((

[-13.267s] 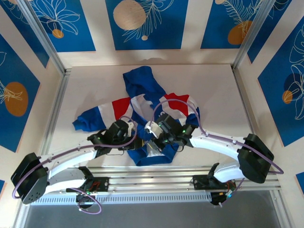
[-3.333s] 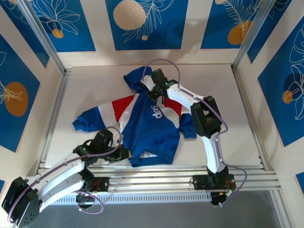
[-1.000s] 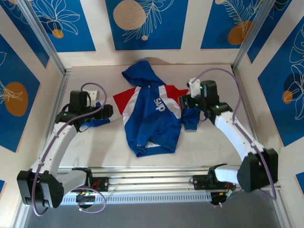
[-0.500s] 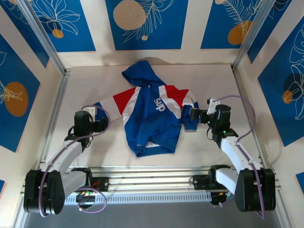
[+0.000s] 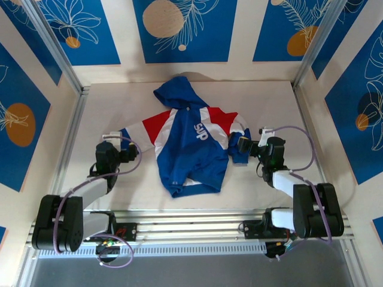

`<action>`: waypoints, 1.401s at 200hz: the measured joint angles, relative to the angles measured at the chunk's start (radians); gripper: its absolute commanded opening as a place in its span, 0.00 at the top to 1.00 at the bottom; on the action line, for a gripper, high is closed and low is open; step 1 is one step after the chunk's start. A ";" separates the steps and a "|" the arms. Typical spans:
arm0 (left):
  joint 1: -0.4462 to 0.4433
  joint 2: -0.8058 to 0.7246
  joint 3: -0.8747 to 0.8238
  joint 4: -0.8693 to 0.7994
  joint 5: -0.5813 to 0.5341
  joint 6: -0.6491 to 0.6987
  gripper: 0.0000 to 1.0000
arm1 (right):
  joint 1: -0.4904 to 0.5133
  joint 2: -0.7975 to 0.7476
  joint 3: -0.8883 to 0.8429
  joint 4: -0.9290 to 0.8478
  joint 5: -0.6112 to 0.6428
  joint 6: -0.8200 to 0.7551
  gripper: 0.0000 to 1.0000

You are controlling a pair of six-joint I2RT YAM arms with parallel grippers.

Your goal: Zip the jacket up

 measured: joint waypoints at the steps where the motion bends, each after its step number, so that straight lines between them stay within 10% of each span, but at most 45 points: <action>1: 0.000 0.002 0.000 0.002 0.000 0.000 0.00 | 0.000 0.001 0.000 0.001 0.000 0.000 0.00; 141: 0.005 0.347 0.061 0.312 0.021 0.046 0.00 | -0.014 0.225 0.016 0.258 0.001 -0.054 0.00; 280: 0.005 0.355 0.060 0.381 0.035 0.048 0.00 | -0.012 0.243 0.059 0.238 0.027 -0.061 0.01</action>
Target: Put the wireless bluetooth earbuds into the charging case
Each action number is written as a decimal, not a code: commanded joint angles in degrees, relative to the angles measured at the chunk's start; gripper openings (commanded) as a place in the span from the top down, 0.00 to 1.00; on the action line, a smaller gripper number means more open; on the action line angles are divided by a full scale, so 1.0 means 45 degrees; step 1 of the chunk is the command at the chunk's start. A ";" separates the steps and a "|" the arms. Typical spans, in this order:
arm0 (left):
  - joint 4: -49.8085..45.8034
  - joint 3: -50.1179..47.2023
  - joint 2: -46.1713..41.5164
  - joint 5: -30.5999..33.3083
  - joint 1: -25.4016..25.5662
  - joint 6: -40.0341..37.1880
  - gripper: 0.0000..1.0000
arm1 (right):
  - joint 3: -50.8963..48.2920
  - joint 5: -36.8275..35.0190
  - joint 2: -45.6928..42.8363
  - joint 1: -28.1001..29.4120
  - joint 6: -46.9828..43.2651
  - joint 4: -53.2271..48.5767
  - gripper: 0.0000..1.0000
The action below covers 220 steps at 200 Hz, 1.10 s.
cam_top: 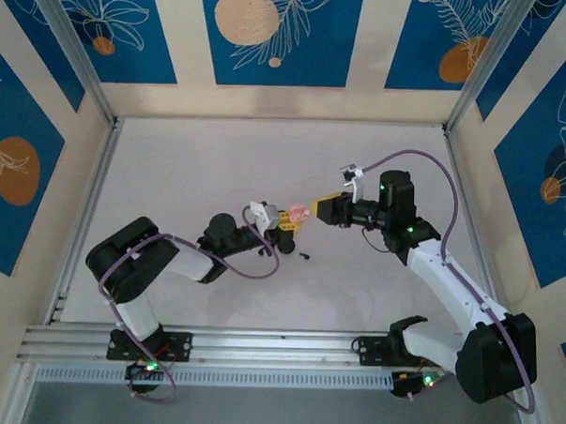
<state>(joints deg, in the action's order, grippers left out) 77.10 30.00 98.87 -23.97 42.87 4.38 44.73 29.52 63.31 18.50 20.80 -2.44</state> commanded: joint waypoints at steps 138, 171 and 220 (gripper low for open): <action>0.0367 -0.0123 -0.0373 -0.0230 0.0082 -0.0251 0.94 | 0.0919 0.1515 0.1866 0.0208 0.0043 -0.0792 0.85; 0.0365 -0.0153 -0.0408 -0.0209 0.0082 -0.0286 0.94 | 0.1007 0.1745 0.2042 0.0283 -0.0002 -0.0751 0.88; 0.0367 -0.0238 -0.0477 -0.0162 0.0092 -0.0310 0.94 | 0.1126 0.1757 0.2181 0.0439 -0.0357 -0.1307 0.89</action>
<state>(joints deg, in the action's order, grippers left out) 76.95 29.61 98.37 -23.94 42.87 3.97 47.83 35.77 72.36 20.01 20.93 -5.74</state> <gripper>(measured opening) 0.170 0.113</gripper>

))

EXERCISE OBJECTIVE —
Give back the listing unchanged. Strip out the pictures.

RESPONSE TO THE EXERCISE —
[-13.267s] 
[-3.333s] 
[-1.000s] 
[-0.500s] 
[+0.000s] 

`<action>`: waypoints, 1.401s at 200hz: the measured joint angles, relative to the angles measured at the chunk's start (radians); gripper: its absolute commanded opening as a place in its span, 0.00 at the top to 1.00 at the bottom; on the action line, for a gripper, high is closed and low is open; step 1 is one step after the chunk's start. A ";" separates the steps and a "|" the arms. Typical spans:
arm0 (left):
  joint 1: -0.4462 to 0.4433
  joint 2: -0.8058 to 0.7246
  joint 3: -0.8747 to 0.8238
  joint 4: -0.8693 to 0.7994
  joint 5: -0.5813 to 0.5341
  joint 6: -0.6491 to 0.6987
  gripper: 0.0000 to 1.0000
arm1 (right):
  joint 1: -0.4904 to 0.5133
  joint 2: -0.7975 to 0.7476
  joint 3: -0.8883 to 0.8429
  joint 4: -0.9290 to 0.8478
  joint 5: -0.6112 to 0.6428
  joint 6: -0.8200 to 0.7551
  gripper: 0.0000 to 1.0000

You are controlling a pair of six-joint I2RT YAM arms with parallel grippers.

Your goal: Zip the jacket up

 measured: joint waypoints at the steps where the motion bends, each after its step number, so that straight lines between them stay within 10% of each span, but at most 45 points: <action>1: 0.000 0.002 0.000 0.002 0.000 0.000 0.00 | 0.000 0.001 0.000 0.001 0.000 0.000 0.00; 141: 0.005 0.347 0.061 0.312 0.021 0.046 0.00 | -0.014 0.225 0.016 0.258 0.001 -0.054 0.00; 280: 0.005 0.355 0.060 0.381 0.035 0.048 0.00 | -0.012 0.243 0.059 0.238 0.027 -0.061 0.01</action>
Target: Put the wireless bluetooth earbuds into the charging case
Each action number is written as a decimal, not a code: commanded joint angles in degrees, relative to the angles measured at the chunk's start; gripper openings (commanded) as a place in the span from the top down, 0.00 to 1.00; on the action line, a smaller gripper number means more open; on the action line angles are divided by a full scale, so 1.0 means 45 degrees; step 1 of the chunk is the command at the chunk's start. A ";" separates the steps and a "|" the arms. Typical spans, in this order:
arm0 (left):
  - joint 4: -49.8085..45.8034
  - joint 3: -50.1179..47.2023
  - joint 2: -46.1713..41.5164
  - joint 5: -30.5999..33.3083
  - joint 1: -25.4016..25.5662
  - joint 6: -40.0341..37.1880
  - gripper: 0.0000..1.0000
arm1 (right):
  - joint 3: -50.8963..48.2920
  - joint 5: -36.8275..35.0190
  - joint 2: -45.6928..42.8363
  - joint 1: -28.1001..29.4120
  - joint 6: -46.9828..43.2651
  - joint 4: -53.2271..48.5767
  - gripper: 0.0000..1.0000
The action below covers 220 steps at 200 Hz, 1.10 s.
cam_top: 
<state>(joints deg, in the action's order, grippers left out) 77.10 30.00 98.87 -23.97 42.87 4.38 44.73 29.52 63.31 18.50 20.80 -2.44</state> commanded: joint waypoints at steps 138, 171 and 220 (gripper low for open): <action>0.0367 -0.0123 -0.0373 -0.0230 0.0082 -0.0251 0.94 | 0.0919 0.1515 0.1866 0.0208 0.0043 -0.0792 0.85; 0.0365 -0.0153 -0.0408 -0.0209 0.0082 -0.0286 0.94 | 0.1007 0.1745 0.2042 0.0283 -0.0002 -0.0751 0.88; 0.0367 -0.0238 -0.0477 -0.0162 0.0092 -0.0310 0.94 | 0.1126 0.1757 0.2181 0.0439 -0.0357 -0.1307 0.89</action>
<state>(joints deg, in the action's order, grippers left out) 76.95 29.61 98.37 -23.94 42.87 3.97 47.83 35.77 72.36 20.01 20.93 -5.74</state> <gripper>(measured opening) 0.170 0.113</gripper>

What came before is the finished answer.